Line tally for the word "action": count the lines below that contain it and reply with the number alone.

+ + + + + + +

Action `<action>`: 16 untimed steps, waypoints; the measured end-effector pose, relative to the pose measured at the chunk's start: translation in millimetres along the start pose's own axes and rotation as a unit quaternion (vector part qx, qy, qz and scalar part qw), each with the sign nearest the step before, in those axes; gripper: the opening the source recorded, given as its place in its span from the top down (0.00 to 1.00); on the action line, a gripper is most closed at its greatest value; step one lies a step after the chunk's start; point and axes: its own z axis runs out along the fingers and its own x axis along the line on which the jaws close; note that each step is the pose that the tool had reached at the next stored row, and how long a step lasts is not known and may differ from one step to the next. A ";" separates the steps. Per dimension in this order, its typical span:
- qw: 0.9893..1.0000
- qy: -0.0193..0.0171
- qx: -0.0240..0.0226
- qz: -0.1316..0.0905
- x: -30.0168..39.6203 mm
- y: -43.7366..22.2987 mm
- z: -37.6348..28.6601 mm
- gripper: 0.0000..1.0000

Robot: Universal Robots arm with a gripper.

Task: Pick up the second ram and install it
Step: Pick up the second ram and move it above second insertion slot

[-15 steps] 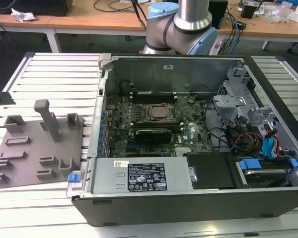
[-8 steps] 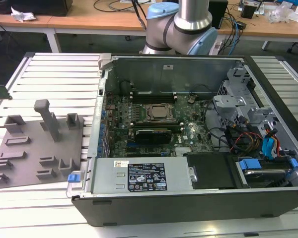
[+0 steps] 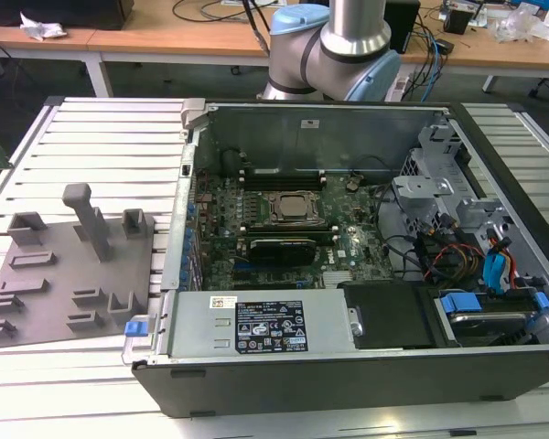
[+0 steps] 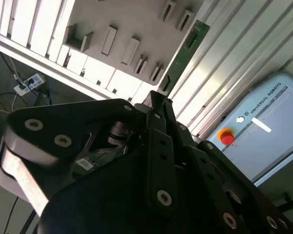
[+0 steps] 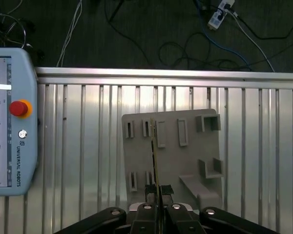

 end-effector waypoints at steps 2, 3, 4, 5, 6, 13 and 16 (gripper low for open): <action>1.000 -0.007 0.000 0.000 -0.2 0.0 -1.0 0.86; 1.000 -0.010 0.000 0.000 -0.6 -0.1 -1.0 0.86; 1.000 -0.012 0.000 0.000 -1.1 -0.2 -1.0 0.86; 1.000 -0.017 0.000 -0.001 -3.1 -0.8 -0.9 0.86; 1.000 -0.017 0.000 -0.001 -7.0 -3.2 -1.2 0.86; 1.000 -0.019 -0.006 -0.001 -34.7 -23.5 -1.6 0.86; 1.000 -0.019 -0.006 -0.001 -34.9 -23.5 -1.7 0.86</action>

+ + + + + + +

◆ TASK OUTPUT ◆
2